Set down every line below, word for word.

--- Given data Enclosed Below ---

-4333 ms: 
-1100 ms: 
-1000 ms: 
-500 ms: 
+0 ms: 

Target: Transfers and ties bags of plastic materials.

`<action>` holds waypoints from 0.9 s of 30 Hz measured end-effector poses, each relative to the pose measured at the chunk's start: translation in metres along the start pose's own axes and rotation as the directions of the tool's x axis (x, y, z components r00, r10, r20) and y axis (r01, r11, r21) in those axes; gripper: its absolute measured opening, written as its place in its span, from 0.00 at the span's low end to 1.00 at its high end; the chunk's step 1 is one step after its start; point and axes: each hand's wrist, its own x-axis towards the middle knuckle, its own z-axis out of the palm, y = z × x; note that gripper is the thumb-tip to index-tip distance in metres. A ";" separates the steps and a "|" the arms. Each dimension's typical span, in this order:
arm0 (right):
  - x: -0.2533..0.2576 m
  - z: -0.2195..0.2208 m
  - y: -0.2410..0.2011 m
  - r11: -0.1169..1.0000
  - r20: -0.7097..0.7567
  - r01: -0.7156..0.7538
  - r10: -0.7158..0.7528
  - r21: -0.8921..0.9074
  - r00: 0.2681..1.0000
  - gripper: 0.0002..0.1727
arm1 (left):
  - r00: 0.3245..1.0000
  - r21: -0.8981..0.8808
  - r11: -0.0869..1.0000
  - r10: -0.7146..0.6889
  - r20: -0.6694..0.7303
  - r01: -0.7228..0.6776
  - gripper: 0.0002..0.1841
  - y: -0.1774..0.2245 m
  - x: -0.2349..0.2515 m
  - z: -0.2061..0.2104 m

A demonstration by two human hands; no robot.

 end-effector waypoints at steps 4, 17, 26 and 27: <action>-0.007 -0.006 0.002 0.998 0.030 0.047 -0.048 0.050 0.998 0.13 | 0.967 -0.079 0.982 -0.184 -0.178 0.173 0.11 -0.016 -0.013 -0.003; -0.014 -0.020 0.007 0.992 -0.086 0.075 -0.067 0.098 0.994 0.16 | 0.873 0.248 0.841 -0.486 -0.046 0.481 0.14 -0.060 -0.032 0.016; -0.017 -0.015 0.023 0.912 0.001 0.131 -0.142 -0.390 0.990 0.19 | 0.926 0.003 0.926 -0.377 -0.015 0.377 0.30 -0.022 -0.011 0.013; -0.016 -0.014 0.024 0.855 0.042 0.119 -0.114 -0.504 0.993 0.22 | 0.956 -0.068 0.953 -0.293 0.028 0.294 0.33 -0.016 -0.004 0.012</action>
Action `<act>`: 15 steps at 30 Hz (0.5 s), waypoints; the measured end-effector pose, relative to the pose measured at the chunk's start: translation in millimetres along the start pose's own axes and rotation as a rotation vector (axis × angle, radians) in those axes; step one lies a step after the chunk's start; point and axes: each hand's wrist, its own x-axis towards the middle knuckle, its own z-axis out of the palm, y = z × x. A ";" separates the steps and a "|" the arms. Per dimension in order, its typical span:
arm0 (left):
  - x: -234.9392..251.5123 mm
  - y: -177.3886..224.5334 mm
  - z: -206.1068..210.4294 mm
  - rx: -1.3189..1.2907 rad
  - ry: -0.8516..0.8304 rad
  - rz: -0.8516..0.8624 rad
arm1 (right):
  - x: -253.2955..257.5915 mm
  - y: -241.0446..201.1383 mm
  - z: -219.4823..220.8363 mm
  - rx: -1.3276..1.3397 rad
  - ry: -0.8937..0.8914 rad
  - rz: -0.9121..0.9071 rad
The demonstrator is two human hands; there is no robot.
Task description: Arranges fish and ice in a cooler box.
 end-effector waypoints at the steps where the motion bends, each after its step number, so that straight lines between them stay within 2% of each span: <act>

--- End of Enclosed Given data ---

Answer section.
-4333 ms: 
-1100 ms: 
-1000 ms: 
-500 ms: 
+0 ms: 

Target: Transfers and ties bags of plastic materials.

`<action>` holds waypoints from 0.9 s of 30 Hz measured end-effector poses, each relative to the pose measured at the chunk's start: translation in metres along the start pose's own axes and rotation as the directions of the tool's x axis (x, y, z components r00, r10, r20) and y axis (r01, r11, r21) in those axes; gripper: its absolute measured opening, written as its place in its span, from 0.00 at the span's low end to 1.00 at its high end; the chunk's step 1 is one step after its start; point and axes: each hand's wrist, its own x-axis towards the middle knuckle, its own z-axis out of the palm, y = z × x; note that gripper is the thumb-tip to index-tip distance in metres. A ";" separates the steps and a "|" the arms. Each dimension's typical span, in this order:
arm0 (right):
  - x: -0.2533..0.2576 m
  - z: -0.2195..0.2208 m
  - y: -0.2410..0.2011 m
  - r11: -0.1169..1.0000
  - r20: -0.7097..0.7567
  - r01: -0.7156..0.7538
  - r10: -0.7158..0.7528
  - r21: -0.8921..0.9074
  - r00: 0.2681..1.0000
  - gripper: 0.0002..0.1727
arm1 (left):
  - r00: 0.3245..1.0000
  - r21: -0.8981..0.8808
  - r11: -0.0869..1.0000
  - r10: -0.7146..0.6889
  - r20: -0.6694..0.7303
  - r01: -0.7228..0.6776
  - gripper: 0.0002..0.1841
  - y: -0.1774..0.2245 m
  - x: -0.2349..0.2515 m
  - z: -0.2061..0.2104 m

A demonstration by two human hands; no robot.

 end-effector waypoints at steps 4, 17, 26 and 27: <action>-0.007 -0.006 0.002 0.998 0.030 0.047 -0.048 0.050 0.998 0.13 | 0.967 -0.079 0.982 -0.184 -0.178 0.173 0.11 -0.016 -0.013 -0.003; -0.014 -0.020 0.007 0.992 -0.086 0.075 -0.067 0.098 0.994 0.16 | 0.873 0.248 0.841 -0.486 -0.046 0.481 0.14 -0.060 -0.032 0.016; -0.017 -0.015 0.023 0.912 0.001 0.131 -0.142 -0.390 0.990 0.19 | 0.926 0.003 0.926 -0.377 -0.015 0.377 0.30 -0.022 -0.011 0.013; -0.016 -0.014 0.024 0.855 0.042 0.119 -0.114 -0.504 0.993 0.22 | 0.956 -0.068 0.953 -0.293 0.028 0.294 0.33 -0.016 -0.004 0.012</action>
Action `<act>`: 15 steps at 30 Hz (0.5 s), waypoints; the measured end-effector pose, relative to the pose measured at the chunk's start: translation in millimetres along the start pose's own axes and rotation as a rotation vector (axis × angle, radians) in those axes; step one lies a step after the chunk's start; point and axes: each hand's wrist, its own x-axis towards the middle knuckle, its own z-axis out of the palm, y = z × x. A ";" separates the steps and a "|" the arms. Per dimension in order, its typical span:
arm0 (left):
  - x: -234.9392..251.5123 mm
  - y: -177.3886..224.5334 mm
  - z: -206.1068..210.4294 mm
  - rx: -1.3189..1.2907 rad
  - ry: -0.8516..0.8304 rad
  - rz: -0.8516..0.8624 rad
arm1 (right):
  - x: -253.2955..257.5915 mm
  - y: -241.0446..201.1383 mm
  - z: -219.4823..220.8363 mm
  - rx: -1.3276..1.3397 rad
  - ry: -0.8937..0.8914 rad
  - rz: -0.9121..0.9071 rad
The demonstrator is two human hands; there is no robot.
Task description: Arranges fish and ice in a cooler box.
 end-effector waypoints at the steps where the motion bends, each after its step number, so that straight lines between them stay within 2% of each span: <act>

No more output is required for the exercise.